What is expected
Print again, word for word, all of the records below, and leave the pictures out.

Data records

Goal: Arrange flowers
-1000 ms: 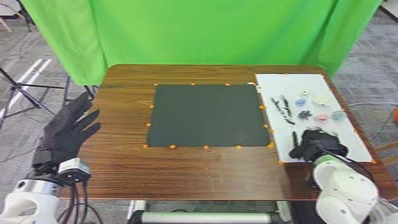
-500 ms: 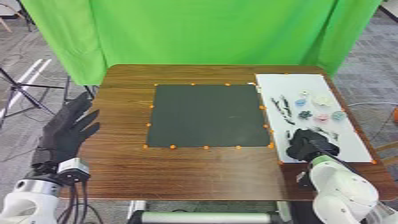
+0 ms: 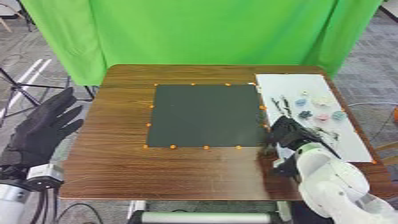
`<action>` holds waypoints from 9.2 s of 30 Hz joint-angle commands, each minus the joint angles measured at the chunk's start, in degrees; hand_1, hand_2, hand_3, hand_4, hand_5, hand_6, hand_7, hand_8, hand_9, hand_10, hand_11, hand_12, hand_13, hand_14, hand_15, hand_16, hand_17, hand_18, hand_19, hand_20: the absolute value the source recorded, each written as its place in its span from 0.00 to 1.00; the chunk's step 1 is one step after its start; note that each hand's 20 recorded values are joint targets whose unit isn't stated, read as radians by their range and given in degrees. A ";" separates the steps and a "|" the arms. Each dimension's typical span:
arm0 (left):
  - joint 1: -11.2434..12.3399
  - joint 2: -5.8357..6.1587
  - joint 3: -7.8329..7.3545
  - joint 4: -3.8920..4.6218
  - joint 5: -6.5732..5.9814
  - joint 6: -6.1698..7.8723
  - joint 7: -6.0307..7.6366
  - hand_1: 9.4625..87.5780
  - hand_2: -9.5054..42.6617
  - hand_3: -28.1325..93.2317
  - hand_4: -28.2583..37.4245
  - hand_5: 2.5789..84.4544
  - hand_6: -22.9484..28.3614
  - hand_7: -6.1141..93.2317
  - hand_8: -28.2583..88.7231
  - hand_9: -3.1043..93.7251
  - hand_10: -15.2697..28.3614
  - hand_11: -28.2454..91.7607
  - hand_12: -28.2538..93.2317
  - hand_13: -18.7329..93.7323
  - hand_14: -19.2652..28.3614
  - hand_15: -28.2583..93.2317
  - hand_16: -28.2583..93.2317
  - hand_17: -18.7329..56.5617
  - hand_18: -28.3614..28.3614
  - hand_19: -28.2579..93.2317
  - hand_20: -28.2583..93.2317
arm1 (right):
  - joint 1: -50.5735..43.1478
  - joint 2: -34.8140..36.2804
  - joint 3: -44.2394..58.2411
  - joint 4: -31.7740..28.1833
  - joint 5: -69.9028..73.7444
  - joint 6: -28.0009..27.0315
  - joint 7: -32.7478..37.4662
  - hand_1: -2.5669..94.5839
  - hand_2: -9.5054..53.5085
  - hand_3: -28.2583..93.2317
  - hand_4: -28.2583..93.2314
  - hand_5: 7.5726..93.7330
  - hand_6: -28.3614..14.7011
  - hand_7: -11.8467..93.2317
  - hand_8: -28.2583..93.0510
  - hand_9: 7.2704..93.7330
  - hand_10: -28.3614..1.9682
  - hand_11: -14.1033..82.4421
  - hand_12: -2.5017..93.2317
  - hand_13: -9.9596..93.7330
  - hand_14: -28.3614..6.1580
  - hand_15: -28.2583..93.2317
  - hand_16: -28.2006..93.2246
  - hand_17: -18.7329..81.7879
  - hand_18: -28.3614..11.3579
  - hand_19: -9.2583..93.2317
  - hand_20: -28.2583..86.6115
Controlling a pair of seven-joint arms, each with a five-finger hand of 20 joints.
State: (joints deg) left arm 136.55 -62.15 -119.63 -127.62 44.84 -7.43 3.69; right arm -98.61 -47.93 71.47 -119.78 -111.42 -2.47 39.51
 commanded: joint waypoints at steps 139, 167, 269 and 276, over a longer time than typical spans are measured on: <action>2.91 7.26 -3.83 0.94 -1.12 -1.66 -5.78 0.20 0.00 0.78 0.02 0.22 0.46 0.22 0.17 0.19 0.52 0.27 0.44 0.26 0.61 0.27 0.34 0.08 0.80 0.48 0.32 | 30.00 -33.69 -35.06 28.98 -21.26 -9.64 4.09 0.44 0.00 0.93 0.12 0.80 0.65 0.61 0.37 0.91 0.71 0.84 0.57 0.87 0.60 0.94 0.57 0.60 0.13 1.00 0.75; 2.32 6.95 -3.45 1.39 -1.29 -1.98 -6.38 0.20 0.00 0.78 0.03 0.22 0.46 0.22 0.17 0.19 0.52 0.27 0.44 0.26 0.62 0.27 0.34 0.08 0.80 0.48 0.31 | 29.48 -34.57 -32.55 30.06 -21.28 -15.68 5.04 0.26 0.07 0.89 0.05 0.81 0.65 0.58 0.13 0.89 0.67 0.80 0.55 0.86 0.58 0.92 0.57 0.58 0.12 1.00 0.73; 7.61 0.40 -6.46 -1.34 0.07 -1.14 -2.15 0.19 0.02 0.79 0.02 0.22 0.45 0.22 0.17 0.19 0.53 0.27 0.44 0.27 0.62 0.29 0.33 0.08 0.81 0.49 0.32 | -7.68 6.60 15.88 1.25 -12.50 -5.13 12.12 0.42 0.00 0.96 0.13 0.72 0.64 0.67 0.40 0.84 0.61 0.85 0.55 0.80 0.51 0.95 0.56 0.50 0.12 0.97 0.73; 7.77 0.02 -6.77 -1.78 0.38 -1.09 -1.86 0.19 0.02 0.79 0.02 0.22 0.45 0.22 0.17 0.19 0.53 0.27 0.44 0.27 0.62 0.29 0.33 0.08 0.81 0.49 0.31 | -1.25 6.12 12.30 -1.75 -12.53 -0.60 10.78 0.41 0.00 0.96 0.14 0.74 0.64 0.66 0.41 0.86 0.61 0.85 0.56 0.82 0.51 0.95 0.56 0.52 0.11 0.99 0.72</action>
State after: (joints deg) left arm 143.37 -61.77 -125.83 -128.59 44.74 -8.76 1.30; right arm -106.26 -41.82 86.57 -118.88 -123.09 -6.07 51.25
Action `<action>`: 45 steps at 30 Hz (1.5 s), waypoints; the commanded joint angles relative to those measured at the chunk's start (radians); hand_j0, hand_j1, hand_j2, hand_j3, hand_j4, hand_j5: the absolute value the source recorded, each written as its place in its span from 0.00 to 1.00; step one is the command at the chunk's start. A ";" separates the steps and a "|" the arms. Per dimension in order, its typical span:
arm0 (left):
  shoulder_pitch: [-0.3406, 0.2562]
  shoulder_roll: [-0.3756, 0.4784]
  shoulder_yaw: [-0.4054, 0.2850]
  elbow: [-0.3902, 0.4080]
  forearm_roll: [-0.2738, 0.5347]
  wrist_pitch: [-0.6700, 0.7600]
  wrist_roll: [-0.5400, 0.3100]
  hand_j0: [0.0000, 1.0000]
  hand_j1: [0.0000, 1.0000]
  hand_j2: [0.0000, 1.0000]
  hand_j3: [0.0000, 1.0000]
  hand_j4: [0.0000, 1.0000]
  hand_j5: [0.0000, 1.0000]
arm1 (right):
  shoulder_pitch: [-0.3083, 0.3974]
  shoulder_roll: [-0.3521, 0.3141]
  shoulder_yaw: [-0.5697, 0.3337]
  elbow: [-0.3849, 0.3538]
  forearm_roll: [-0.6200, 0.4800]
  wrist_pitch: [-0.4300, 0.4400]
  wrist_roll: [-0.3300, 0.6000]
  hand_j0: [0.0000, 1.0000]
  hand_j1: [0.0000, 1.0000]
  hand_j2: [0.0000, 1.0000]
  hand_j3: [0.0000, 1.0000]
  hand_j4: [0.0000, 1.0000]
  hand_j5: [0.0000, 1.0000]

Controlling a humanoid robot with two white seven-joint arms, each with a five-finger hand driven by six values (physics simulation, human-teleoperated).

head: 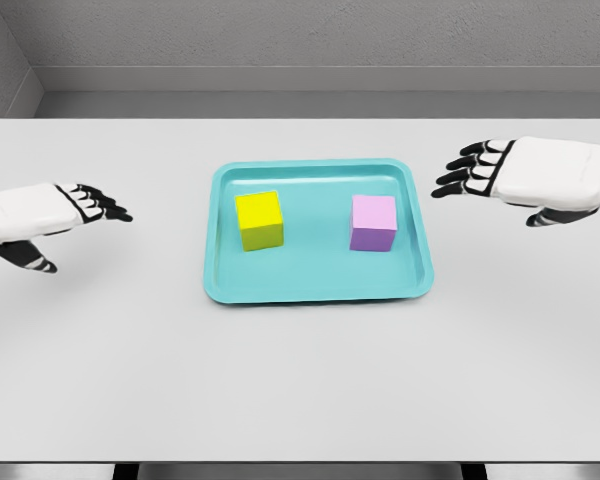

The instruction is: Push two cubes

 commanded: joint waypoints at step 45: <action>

Exercise answer
Goal: Arrange flowers
-1000 ms: 
-500 ms: 
+0 ms: 
`<action>` holds waypoints from 9.2 s of 30 Hz joint-angle commands, each minus the joint angles measured at the chunk's start, in degrees; hand_1, hand_2, hand_3, hand_4, hand_5, hand_6, hand_7, hand_8, hand_9, hand_10, hand_11, hand_12, hand_13, hand_14, hand_15, hand_16, hand_17, hand_18, hand_19, hand_20: the absolute value the source recorded, each written as its place in its span from 0.00 to 1.00; the chunk's step 1 is one step after its start; note that each hand's 20 recorded values are joint targets whose unit isn't stated, read as radians by their range and given in degrees. A ";" separates the steps and a "|" the arms. Each dimension's typical span:
arm0 (left):
  - joint 1: -11.2434..12.3399
  - joint 2: -5.8357..6.1587
  - joint 3: -7.8329..7.3545
  - joint 4: -3.8920..4.6218
  - joint 5: -6.5732..5.9814
  - joint 6: -6.1698..7.8723
  - joint 7: -6.0307..7.6366
  - hand_1: 9.4625..87.5780
  - hand_2: -9.5054..42.6617
  - hand_3: -28.1325..93.2317
  - hand_4: -28.2583..37.4245
  - hand_5: 2.5789..84.4544
  - hand_6: -22.9484..28.3614
  - hand_7: -6.1141..93.2317
  - hand_8: -28.2583..88.7231
  - hand_9: -3.1043..93.7251
  - hand_10: -15.2697..28.3614
  - hand_11: -28.2454..91.7607
  - hand_12: -28.2538..93.2317
  - hand_13: -18.7329..93.7323
  - hand_14: -19.2652..28.3614
  - hand_15: -28.2583..93.2317
  - hand_16: -28.2583..93.2317
  - hand_17: -18.7329..56.5617
  - hand_18: -28.3614..28.3614
  - hand_19: -28.2579..93.2317
  - hand_20: -28.2583..93.2317
arm1 (right):
  - joint 1: -50.5735..43.1478
  - joint 2: -34.8140..36.2804
  - joint 3: -44.2394..58.2411
  - joint 4: -31.7740..28.1833
  - joint 5: -69.9028..73.7444
  - joint 6: -28.0009..27.0315
  - joint 7: -32.7478..37.4662
  - hand_1: -2.5669..94.5839
  - hand_2: -9.5054..53.5085
  - hand_3: -28.2583..93.2317
  - hand_4: -28.2583..93.2314
  - hand_5: 7.5726..93.7330
  - hand_6: -28.3614..14.7011
  - hand_7: -11.8467..93.2317
  - hand_8: -28.2583..93.0510
  - hand_9: 7.2704..93.7330
  - hand_10: -28.3614..1.9682
  - hand_11: -14.1033..82.4421
  - hand_12: -2.5017..93.2317
  - hand_13: -9.9596..93.7330
  - hand_14: -28.3614..6.1580
  - hand_15: -28.2583..93.2317
  - hand_16: -28.2006..93.2246
  - hand_17: -18.7329..81.7879
  - hand_18: -28.3614..11.3579
  - hand_19: -9.2583..93.2317
  - hand_20: -28.2583..86.6115
Controlling a pair of seven-joint arms, each with a five-finger hand of 20 joints.
State: (joints deg) left arm 136.55 -62.15 -119.63 -127.62 44.84 -7.43 3.69; right arm -98.61 -47.93 71.47 -119.78 -111.42 -2.47 39.51
 commanded: joint waypoints at steps 139, 167, 269 and 276, over a longer time than typical spans are measured on: <action>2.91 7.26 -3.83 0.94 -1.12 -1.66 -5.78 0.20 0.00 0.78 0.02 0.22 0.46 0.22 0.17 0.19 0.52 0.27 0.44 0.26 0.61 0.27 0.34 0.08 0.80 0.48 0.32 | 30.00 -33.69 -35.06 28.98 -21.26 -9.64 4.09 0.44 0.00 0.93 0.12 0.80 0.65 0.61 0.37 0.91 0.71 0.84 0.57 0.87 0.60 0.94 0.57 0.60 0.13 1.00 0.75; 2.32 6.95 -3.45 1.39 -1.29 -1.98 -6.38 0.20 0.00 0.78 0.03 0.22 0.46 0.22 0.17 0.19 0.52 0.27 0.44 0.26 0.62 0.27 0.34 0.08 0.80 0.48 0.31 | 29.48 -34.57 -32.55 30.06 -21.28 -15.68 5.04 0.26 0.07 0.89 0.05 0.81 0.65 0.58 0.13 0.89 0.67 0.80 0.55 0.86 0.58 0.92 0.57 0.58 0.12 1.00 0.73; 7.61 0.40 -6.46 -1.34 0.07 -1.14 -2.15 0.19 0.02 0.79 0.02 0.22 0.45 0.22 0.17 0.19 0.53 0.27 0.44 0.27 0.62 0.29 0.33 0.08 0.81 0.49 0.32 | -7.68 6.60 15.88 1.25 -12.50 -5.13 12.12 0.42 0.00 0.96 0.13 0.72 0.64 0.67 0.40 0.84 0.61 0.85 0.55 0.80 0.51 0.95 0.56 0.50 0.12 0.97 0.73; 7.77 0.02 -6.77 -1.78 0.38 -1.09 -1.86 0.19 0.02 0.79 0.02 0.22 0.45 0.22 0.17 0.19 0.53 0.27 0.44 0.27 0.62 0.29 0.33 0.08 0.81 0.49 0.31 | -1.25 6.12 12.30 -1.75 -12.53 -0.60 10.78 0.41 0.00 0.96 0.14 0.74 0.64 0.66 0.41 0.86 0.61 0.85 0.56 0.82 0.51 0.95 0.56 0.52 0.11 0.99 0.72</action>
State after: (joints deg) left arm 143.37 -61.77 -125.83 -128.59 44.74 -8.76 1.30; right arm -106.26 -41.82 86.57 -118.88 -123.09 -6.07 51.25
Action `<action>`: 45 steps at 30 Hz (1.5 s), waypoints; the commanded joint angles relative to those measured at the chunk's start (radians); hand_j0, hand_j1, hand_j2, hand_j3, hand_j4, hand_j5: the absolute value the source recorded, each written as its place in its span from 0.00 to 1.00; step one is the command at the chunk's start. A ";" separates the steps and a "|" the arms. Per dimension in order, its typical span:
arm0 (left):
  shoulder_pitch: [-0.3406, 0.2562]
  shoulder_roll: [-0.3756, 0.4784]
  shoulder_yaw: [-0.4054, 0.2850]
  elbow: [-0.3902, 0.4080]
  forearm_roll: [-0.2738, 0.5347]
  wrist_pitch: [-0.6700, 0.7600]
  wrist_roll: [-0.5400, 0.3100]
  hand_j0: [0.0000, 1.0000]
  hand_j1: [0.0000, 1.0000]
  hand_j2: [0.0000, 1.0000]
  hand_j3: [0.0000, 1.0000]
  hand_j4: [0.0000, 1.0000]
  hand_j5: [0.0000, 1.0000]
arm1 (right):
  shoulder_pitch: [-0.3083, 0.3974]
  shoulder_roll: [-0.3521, 0.3141]
  shoulder_yaw: [-0.5697, 0.3337]
  elbow: [-0.3849, 0.3538]
  forearm_roll: [-0.6200, 0.4800]
  wrist_pitch: [-0.4300, 0.4400]
  wrist_roll: [-0.3300, 0.6000]
  hand_j0: [0.0000, 1.0000]
  hand_j1: [0.0000, 1.0000]
  hand_j2: [0.0000, 1.0000]
  hand_j3: [0.0000, 1.0000]
  hand_j4: [0.0000, 1.0000]
  hand_j5: [0.0000, 1.0000]

Controlling a humanoid robot with two white seven-joint arms, each with a five-finger hand driven by six values (physics simulation, human-teleoperated).

head: 

The instruction is: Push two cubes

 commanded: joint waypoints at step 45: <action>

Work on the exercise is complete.